Both California and the Gulf states declared themselves independent republics with less-than stellar results.
The Short-Lived Independent Republics In California And The Gulf Coast
By Zachery Brasier on Friday, January 15, 2016
The most well-known break off from the United States of America is the Confederate States of America. However, Americans have a long and checkered history of trying to leave the United States. In the early and mid-1800s, parts of California and the land along the Gulf Coast tried to form their own nations. They only lasted a few weeks.
Everybody knows about the secession of the South from the United States that started the Civil War. Most people know that the state of Texas used to be an independent country. However, in this history of Southern independent countries, the short-lived Republic of West Florida remains a forgotten historical footnote.
The road to the founding of the small republic began with the Louisiana Purchase in 1803. While the deal went rather well diplomatically speaking, confusion lingered over who owned a strip of land bordering the Mississippi River that included parts of present-day Florida, Alabama, Louisiana, and Mississippi. Instead of turning the territory over to the US government, Spain continued administration of the area.
At first, the settlers accepted Spanish rule peacefully, but they grew more restless over time. At the same time, US President James Madison was exploring options to take control of the strip of land from the Spanish overseers.
Agitation started in 1808. By 1810, Florida rebels were ready to take the land they believed was theirs. On September 23, 1810, a militia contingent attacked the Spanish fortress of Baton Rouge and forced the Spanish soldiers to evacuate the fortification. The rebels declared themselves an independent country, raised their own flag, and began to set up a government based on the three-branch model of the US.
Seeing the opportunity to gain the territory for the United States, James Madison authorized the military commander of the Orleans Territory to march on the Republic of West Florida and annex the area. Realizing that he had to act fast, Madison acted without Congressional approval, sidestepping the constitutional rules for declaring war.
With US military forces moving into the Republic, West Florida’s president, Fulwar Skipwith, declared that they would fight to the last man. Fortunately for everyone, cooler heads prevailed by the time the US Army was ready to enter Baton Rouge. Skipwith accepted the annexation plan.
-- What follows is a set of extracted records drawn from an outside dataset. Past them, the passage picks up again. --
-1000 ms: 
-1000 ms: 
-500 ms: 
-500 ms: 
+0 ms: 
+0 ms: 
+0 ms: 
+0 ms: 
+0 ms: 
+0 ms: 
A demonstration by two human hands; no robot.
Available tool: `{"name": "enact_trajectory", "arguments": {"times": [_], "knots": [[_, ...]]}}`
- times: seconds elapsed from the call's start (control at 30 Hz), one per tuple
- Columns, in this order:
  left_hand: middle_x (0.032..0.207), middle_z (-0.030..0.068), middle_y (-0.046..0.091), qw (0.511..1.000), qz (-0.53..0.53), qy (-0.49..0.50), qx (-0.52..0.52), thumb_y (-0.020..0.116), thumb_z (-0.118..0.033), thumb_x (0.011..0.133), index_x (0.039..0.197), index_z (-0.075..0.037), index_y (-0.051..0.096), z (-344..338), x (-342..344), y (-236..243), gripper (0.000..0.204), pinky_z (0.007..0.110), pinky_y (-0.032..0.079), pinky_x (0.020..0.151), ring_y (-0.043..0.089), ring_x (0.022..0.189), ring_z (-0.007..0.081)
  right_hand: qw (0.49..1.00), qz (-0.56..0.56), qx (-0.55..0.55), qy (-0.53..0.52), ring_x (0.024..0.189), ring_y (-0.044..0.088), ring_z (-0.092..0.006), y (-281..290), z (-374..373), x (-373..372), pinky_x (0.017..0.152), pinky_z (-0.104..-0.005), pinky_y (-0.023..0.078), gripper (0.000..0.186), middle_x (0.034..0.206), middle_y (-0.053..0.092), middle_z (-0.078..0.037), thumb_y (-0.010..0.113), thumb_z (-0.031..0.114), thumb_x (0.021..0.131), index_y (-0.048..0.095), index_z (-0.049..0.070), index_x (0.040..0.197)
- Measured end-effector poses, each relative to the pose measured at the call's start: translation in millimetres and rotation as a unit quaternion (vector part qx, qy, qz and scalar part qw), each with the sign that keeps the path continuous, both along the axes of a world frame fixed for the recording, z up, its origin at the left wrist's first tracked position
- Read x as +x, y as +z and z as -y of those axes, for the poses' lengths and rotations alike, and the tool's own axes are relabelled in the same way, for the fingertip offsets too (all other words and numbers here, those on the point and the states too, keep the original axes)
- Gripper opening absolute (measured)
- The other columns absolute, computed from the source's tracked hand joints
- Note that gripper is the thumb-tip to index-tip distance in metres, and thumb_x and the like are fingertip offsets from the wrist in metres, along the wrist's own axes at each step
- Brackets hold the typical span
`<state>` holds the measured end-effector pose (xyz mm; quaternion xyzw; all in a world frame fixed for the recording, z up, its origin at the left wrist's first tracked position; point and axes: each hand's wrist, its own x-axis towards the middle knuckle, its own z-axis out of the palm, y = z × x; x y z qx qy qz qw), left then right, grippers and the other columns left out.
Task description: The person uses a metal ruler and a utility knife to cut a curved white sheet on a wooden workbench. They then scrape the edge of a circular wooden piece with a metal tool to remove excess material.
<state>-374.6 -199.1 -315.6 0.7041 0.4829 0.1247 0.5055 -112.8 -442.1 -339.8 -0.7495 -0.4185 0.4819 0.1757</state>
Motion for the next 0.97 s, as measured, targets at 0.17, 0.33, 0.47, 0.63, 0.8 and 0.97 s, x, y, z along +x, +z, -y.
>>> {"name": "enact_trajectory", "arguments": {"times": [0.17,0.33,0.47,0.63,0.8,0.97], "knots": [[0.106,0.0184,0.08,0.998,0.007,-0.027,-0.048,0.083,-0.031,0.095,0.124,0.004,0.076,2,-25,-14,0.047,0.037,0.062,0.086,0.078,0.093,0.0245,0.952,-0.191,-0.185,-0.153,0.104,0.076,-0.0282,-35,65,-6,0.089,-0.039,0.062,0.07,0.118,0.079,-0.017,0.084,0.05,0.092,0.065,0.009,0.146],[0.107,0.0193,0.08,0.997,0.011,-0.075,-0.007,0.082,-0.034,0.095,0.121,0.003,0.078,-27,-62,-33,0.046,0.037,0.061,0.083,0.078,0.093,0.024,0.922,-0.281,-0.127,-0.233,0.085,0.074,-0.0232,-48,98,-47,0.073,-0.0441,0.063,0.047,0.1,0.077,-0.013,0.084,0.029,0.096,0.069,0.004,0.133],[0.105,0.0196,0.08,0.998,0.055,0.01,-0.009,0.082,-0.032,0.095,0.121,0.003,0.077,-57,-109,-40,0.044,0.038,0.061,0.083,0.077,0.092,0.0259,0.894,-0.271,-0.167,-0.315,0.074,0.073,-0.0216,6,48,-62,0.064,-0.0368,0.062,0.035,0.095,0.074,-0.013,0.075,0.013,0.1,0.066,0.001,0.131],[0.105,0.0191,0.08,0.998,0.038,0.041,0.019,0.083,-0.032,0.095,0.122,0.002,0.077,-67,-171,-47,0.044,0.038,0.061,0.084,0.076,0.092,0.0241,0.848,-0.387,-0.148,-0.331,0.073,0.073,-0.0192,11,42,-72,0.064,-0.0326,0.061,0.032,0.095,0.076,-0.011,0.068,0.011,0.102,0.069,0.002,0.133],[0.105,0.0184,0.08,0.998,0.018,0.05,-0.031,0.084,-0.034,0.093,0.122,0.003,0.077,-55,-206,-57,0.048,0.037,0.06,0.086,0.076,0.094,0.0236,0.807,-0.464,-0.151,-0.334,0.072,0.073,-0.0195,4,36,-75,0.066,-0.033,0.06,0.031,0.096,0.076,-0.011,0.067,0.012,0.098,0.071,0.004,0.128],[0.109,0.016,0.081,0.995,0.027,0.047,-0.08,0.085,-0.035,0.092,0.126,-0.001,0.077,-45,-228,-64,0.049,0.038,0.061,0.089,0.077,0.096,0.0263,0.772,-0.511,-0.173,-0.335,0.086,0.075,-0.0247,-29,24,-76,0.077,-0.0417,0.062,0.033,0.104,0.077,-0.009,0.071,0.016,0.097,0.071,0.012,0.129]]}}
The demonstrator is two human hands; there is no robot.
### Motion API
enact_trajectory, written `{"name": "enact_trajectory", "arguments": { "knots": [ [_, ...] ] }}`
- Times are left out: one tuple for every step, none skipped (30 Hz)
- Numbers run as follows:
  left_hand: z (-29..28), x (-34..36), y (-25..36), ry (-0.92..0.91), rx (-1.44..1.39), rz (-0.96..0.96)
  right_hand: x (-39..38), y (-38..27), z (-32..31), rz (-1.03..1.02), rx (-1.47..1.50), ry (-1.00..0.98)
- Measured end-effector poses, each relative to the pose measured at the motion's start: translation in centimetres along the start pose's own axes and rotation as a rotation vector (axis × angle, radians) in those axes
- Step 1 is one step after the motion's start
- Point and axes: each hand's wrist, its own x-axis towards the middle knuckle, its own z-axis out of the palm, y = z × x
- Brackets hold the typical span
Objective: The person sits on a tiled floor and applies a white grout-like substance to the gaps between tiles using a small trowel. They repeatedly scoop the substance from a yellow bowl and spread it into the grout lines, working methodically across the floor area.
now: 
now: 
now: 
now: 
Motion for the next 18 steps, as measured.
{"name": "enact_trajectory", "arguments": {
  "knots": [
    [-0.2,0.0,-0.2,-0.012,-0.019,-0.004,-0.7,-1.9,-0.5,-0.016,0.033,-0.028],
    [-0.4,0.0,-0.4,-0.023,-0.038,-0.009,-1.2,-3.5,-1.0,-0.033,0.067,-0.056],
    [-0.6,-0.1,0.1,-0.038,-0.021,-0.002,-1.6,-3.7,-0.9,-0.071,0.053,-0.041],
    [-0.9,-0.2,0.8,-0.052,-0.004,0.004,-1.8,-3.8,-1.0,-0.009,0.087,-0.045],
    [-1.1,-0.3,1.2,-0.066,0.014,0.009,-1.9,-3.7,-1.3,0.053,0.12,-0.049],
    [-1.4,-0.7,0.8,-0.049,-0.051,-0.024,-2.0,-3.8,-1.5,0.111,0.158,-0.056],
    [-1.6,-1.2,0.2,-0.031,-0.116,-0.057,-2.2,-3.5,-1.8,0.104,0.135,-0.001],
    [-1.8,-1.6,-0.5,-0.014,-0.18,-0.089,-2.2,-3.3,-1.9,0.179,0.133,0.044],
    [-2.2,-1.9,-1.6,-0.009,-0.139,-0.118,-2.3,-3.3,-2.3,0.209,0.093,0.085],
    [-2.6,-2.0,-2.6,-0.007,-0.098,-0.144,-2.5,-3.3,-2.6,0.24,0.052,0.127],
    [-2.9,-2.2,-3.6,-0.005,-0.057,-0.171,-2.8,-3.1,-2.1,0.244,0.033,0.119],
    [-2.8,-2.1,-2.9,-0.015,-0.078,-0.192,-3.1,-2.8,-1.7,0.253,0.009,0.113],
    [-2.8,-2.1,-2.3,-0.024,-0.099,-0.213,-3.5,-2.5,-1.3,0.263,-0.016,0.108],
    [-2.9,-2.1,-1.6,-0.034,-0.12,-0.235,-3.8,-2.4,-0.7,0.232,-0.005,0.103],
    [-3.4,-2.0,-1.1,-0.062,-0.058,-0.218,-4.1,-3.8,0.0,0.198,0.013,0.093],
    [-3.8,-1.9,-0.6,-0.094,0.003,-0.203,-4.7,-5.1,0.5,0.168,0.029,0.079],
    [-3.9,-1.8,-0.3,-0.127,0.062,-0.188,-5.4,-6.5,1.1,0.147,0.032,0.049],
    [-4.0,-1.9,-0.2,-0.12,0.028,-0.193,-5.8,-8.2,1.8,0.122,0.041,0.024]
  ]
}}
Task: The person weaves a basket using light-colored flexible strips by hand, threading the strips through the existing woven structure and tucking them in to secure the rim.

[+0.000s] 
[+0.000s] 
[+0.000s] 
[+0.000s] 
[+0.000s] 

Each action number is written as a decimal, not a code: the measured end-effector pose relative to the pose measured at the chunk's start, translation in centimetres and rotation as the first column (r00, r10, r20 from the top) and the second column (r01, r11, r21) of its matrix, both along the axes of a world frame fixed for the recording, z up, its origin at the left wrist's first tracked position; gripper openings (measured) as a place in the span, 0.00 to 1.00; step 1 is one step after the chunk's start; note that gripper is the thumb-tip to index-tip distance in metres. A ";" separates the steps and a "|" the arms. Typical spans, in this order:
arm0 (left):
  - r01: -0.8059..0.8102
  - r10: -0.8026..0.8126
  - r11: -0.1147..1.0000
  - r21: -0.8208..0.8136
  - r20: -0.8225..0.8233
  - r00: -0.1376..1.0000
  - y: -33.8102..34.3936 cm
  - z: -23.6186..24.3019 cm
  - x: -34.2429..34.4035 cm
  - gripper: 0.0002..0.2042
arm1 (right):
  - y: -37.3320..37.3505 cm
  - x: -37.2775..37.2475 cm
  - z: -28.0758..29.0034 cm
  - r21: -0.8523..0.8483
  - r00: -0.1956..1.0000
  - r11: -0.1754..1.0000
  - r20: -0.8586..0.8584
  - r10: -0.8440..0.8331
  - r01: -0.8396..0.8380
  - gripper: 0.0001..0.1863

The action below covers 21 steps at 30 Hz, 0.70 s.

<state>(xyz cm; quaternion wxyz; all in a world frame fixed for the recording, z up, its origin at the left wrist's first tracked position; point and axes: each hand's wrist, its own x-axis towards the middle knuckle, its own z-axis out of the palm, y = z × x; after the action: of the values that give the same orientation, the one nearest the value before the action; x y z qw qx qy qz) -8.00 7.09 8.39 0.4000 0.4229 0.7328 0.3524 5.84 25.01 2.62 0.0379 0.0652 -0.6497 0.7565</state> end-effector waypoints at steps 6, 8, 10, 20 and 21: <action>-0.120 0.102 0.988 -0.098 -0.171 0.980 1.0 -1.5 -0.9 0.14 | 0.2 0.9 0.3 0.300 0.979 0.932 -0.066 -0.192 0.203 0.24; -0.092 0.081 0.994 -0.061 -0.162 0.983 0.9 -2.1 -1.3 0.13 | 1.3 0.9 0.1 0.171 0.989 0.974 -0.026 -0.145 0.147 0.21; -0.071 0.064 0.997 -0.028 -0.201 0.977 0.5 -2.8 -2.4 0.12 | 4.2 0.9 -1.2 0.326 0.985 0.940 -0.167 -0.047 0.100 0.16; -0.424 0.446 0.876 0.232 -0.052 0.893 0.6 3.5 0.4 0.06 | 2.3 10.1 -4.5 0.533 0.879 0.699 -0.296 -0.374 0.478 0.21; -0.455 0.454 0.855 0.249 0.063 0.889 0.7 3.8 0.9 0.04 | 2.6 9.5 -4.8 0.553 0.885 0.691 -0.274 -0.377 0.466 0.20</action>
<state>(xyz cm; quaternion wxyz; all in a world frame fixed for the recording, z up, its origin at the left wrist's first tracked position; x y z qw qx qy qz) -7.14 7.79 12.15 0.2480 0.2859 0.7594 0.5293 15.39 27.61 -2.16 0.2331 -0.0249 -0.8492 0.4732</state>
Barely a month after the country was formed, it was part of the United States. Although President Madison was happy with the outcome of the crisis, he received political backlash for his actions, especially from Spain who refused to remove troops from the area for three years. When the Confederate States of America were looking for a new flag fifty years later, they adopted a blue flag with a single white star modeled after the West Florida flag. (This was only until a suitable replacement was designed.)
On the other side of the continent, the California Republic was a short-lived independent country founded by settlers rebelling against a ruling government before being annexed by the growing United States.
The California rebels came about during the 1840s, when Mexican-American relations were extremely tense. Many US settlers from the East were moving into the new territory of California, causing great concern among Mexican government officials.
For the most part, the American settlers showed little interest in becoming Mexican citizens and retained close ties to their home country. Mexican officials had let the Alta California area become self-governing, which probably greatly increased the chances of a California revolt.
As relations between the US and Mexican governments deteriorated, President James K. Polk began to tighten the noose on Mexican California. He ordered gunships into the San Francisco Bay and sent Commander John C. Fremont to visit the American settlers. Fremont discussed revolt with the Californians and openly encouraged them to fight against the Mexican government. Whether or not Fremont had orders to stir up a rebellion is disputed, but his influence worked anyway, and the Californians prepared to revolt.
To start the rebellion, Californian rebels stole government horses on June 10, 1846. Four days later, a small contingent of rebels took the understaffed fort at Sonoma.
Emboldened by the victory, the insurgents surrounded the home of Mexican general Mariano Vallejo and declared him a prisoner of war. A flag was designed and erected over Sonoma.
After some minor skirmishes with Mexican forces, Commander Fremont arrived. The Californians declared him the leader of the new California Republic and planned to expand the revolution throughout all of Alta California. However, soon after the rebellion started, US forces marched into the California Republic and claimed it as United States territory.
There wasn’t much for the rebellion to do at that point; the annexation ended the short-lived California Republic.
In the long run, we are better off as a united front. Independent Republics haven't done so well up until now, ya know?